> [Excerpts from a dataset]
- Opening Delimiter -

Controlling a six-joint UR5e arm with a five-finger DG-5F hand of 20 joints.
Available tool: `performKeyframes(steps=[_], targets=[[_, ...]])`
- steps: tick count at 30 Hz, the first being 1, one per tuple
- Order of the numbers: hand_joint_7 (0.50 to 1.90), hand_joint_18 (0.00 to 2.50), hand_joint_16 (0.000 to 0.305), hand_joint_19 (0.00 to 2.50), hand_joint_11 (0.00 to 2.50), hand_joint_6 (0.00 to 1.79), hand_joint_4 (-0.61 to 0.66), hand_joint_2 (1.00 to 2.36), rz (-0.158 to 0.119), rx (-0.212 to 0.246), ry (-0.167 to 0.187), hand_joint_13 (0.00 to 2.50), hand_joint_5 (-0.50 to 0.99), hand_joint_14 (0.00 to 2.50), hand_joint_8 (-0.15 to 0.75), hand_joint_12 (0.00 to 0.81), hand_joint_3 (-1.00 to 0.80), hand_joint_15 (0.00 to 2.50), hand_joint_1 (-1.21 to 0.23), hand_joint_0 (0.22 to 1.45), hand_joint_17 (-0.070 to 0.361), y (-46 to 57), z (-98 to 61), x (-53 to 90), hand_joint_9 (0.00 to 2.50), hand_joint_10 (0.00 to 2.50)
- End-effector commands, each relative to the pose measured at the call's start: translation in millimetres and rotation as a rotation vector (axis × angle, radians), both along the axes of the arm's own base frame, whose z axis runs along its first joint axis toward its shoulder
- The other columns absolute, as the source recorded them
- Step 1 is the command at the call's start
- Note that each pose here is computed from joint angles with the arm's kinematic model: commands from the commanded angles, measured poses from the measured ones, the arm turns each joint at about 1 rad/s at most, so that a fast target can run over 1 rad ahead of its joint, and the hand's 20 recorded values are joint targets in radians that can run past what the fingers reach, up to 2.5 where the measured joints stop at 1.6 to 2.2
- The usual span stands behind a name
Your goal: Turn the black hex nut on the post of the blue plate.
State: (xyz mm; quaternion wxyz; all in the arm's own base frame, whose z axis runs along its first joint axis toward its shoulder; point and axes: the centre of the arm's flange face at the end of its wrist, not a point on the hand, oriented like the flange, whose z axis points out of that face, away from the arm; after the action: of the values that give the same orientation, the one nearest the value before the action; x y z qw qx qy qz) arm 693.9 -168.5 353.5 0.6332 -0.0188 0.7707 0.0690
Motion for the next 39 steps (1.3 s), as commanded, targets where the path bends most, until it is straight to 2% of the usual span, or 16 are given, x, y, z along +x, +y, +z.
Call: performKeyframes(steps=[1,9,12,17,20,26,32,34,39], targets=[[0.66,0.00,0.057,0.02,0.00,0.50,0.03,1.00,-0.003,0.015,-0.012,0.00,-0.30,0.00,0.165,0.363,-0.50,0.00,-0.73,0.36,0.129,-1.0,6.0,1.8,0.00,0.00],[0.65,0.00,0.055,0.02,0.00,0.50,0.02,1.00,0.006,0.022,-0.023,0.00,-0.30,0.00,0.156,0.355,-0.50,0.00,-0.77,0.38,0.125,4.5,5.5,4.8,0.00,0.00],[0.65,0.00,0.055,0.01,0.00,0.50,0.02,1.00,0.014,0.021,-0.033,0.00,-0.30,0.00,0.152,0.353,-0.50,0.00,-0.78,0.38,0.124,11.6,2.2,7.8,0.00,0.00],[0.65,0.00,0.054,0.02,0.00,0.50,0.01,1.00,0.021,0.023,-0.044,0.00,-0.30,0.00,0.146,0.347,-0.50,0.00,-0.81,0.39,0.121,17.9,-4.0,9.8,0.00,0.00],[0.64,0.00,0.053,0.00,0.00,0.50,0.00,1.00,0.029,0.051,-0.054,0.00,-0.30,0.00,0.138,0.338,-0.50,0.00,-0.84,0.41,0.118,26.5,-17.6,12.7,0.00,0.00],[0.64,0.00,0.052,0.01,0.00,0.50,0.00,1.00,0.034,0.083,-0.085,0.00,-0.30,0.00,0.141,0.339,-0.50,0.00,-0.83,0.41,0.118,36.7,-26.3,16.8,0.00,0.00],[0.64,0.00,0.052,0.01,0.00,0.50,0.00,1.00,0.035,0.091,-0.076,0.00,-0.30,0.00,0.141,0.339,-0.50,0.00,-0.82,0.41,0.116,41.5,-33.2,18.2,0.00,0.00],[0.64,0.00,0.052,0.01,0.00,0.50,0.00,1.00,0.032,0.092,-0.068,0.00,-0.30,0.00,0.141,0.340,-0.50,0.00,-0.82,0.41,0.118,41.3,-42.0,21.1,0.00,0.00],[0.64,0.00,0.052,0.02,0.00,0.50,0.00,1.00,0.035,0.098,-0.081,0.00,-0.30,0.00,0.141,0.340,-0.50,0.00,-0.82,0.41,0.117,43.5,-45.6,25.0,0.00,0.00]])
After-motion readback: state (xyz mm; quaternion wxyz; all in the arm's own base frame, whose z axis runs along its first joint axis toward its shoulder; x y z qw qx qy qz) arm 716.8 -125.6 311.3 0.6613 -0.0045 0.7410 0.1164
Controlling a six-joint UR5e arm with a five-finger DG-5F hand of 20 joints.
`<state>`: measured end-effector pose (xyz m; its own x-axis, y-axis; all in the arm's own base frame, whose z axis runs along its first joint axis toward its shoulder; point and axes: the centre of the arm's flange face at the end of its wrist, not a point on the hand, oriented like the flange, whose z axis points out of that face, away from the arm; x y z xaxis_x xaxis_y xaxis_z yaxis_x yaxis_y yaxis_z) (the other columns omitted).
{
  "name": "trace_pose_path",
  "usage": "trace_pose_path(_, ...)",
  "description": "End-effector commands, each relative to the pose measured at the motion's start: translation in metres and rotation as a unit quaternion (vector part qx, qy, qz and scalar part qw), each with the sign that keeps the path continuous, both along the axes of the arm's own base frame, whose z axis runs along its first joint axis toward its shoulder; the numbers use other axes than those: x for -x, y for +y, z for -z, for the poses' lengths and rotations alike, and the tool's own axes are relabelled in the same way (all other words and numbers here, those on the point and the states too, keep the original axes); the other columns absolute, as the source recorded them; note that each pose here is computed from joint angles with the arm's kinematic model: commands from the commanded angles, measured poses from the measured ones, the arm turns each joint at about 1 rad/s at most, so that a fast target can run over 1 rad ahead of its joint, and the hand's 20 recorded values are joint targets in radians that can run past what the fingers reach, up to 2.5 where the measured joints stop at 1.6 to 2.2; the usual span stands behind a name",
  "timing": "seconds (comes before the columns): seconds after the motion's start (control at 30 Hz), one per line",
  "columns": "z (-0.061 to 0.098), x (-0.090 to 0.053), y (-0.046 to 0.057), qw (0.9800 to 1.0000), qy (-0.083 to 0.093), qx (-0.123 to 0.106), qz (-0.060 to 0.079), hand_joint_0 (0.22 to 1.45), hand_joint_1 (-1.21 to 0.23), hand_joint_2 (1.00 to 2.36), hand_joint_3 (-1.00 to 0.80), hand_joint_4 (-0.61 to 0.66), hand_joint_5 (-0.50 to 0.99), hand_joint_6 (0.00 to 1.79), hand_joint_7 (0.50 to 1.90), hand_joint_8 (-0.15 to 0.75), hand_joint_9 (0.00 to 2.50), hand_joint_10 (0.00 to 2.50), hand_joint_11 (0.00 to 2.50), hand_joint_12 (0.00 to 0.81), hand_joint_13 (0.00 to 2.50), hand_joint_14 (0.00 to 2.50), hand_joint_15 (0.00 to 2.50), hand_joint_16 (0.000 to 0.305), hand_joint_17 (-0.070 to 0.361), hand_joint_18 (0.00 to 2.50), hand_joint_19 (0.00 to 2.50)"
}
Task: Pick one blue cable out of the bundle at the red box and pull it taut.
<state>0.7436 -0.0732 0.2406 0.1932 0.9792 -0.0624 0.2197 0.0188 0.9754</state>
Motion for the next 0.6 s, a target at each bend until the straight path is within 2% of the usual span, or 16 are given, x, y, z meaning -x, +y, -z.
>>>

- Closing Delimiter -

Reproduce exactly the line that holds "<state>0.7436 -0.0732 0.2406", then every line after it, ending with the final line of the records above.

<state>0.7436 -0.0732 0.2406 0.1932 0.9792 -0.0624 0.2197 0.0188 0.9754</state>
Motion for the next 0.6 s, a target at each bend until the straight path is within 2% of the usual span, or 16 are given, x, y, z meaning -x, +y, -z.
>>>

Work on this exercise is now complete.